Small Steps towards Long Term Goals 2 and 3

  • In the mean time we had achieved good choosing of snack food. Kim is a good eater of fruit and was very motivated to choose. She was less motivated by the toy choices offered.
  • At this time I noticed that after a period of infection, Kim developed a new behaviour. She seemed to be often putting her hands in her mouth or wringing them. She still put her hand out for desired food but was not interested in toys or objects.
  • We introduced the idea of using pictures, as Kim seemed to like to look at pictures and had remained interested in her books. Kim also liked the “What’s in the Bag” game, used at the Westminster Portage Service developmental play sessions. She liked to post her picture from the bag into the letter box when we had sung her chosen rhyme.
  • We started using PECS (Picture Exchange Communication System) cards. As the hand wringing tended to get in the way of holding and exchanging a card, we decided to work on eye pointing at the card rather than physically exchanging.  Given a choice of two cards, Kim can eye point to a chosen song or activity. She can also eye point to an animal on her table when she takes a picture from the bag of the same animal and she can match animal to animal by eye pointing using the same bag game.

Partnership Working

  • Kim had input from a physiotherapist to support with her gross motor skills as well as speech therapy.
  • When we started using PECS pictures, the speech therapist initially felt it would be better to try Makaton signing. We started to introduce signing & invited mum to a Makaton workshop. We signed often with Kim but she never signed back.
  • Kim’s speech therapist has also suggested  PECS as a way forward.
  • It has been challenging; when you are the first to realise a child has Rett’s Syndrome but you are not able to diagnose. We needed to steer parents away from their first diagnosis and set the seeds for a different disability.
  • Other professionals started to refer to Kim as autistic and this was very upsetting for parents. Portage workers built up a trusting relationship and we were able to discuss parents’ concerns as they became more worried.
  • I was able to talk to the paediatrician, share my concerns and arrange an appointment. However, before the appointment, Kim’s parents looked on the internet and asked me if I thought Kim had Rett’s Syndrome. We looked at what this could mean and prepared questions to ask the paediatrician.

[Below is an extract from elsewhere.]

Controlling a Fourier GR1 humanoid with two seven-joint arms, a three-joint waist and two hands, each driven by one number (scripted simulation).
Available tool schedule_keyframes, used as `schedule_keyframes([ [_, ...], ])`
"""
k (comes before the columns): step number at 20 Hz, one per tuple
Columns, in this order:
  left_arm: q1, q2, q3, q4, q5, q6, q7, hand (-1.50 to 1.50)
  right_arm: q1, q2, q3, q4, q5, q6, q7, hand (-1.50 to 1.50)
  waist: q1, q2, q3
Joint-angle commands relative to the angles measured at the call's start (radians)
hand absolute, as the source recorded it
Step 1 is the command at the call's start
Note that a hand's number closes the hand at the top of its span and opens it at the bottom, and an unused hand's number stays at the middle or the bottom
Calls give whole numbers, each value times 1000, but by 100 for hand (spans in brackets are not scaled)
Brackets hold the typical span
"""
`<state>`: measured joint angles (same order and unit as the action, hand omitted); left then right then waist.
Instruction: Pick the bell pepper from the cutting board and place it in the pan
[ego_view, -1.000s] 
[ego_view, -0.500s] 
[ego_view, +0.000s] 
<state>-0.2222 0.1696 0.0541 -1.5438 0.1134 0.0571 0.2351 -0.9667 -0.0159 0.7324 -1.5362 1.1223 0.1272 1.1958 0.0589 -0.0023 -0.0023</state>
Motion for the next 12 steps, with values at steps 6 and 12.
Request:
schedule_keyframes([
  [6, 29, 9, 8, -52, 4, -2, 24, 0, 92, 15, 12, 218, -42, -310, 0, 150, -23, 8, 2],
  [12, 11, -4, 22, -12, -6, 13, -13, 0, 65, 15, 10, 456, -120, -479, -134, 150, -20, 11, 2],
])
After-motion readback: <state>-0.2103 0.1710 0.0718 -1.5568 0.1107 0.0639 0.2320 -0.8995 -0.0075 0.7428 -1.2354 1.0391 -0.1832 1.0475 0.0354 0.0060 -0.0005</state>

  • Kim is now a confident walker and particularly enjoys walking outside rather than being in her buggy.
  • Kim has had an assessment for a computer package using her eye pointing skills.
  • Mum has been on a Portage Basic Workshop training course.
  • Mum volunteers at a Portage play session 
  • Both parents are confident in their teaching of Kim and feel empowered to ask for the schooling placement they want for her.
  • Kim has settled with a child minder.
  • The Portage worker now  feels more confident that when you feel a child’s behaviour /learning does not match the disability,  with care and honesty you can work though difficult news and times and stay with the family.

Next Steps

  • Kim now attends the child minder for 4 days a week and so Portage has gradually come to an end whilst we supported the placement to become established.
  • The child minder has shown skills and a willingness to listen carefully to the parents and the Portage worker about activities to meet Kim’s needs.
  • Plan to invite the child minder to attend a Portage Basic Workshop to support her interest in child minding for other children with a disability.